• EXERCISE
If a line in the data below includes the string "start", please return a copy of it.

• COLLECTED DATA
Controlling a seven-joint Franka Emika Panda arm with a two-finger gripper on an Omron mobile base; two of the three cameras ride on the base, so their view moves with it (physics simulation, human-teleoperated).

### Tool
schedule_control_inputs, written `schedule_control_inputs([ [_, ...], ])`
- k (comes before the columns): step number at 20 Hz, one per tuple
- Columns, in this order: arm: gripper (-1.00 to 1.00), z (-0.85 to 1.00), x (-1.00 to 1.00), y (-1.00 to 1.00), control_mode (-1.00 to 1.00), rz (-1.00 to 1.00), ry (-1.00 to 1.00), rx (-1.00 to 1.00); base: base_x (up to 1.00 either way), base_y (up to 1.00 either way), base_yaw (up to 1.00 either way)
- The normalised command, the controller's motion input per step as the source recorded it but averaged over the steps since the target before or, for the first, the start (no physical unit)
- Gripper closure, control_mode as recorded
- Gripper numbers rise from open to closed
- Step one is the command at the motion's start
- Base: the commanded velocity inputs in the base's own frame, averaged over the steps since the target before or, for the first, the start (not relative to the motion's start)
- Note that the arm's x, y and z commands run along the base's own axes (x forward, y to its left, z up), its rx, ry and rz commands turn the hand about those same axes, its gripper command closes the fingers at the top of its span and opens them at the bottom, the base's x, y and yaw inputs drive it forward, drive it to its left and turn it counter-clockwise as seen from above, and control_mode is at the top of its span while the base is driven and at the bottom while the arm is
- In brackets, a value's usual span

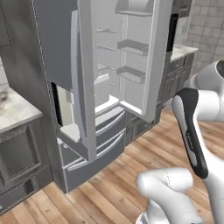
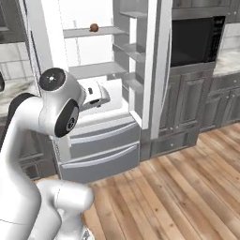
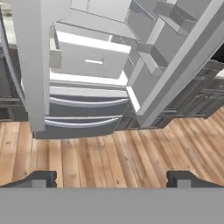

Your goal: Grab the lemon and onion from the fridge, place them in the blender, close the lid, and turn on the blender to create a marinade.

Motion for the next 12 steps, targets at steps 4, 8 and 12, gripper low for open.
schedule_control_inputs([
  [4,-1.0,0.0,0.0,0.0,1.0,0.0,0.0,0.0,0.84,-0.37,-0.12],
  [8,-1.0,0.0,0.0,0.0,1.0,0.0,0.0,0.0,0.67,-0.09,0.0],
  [12,-1.0,0.0,0.0,0.0,1.0,0.0,0.0,0.0,0.65,0.0,0.2],
])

• ANSWER TO THIS PROBLEM
- The normalised command, the controller's motion input per step as the source recorded it but averaged over the steps since the target before or, for the first, the start (no physical unit)
- Step one is the command at the motion's start
- Base: the commanded velocity inputs in the base's own frame, averaged over the steps since the target before or, for the first, the start (not relative to the motion's start)

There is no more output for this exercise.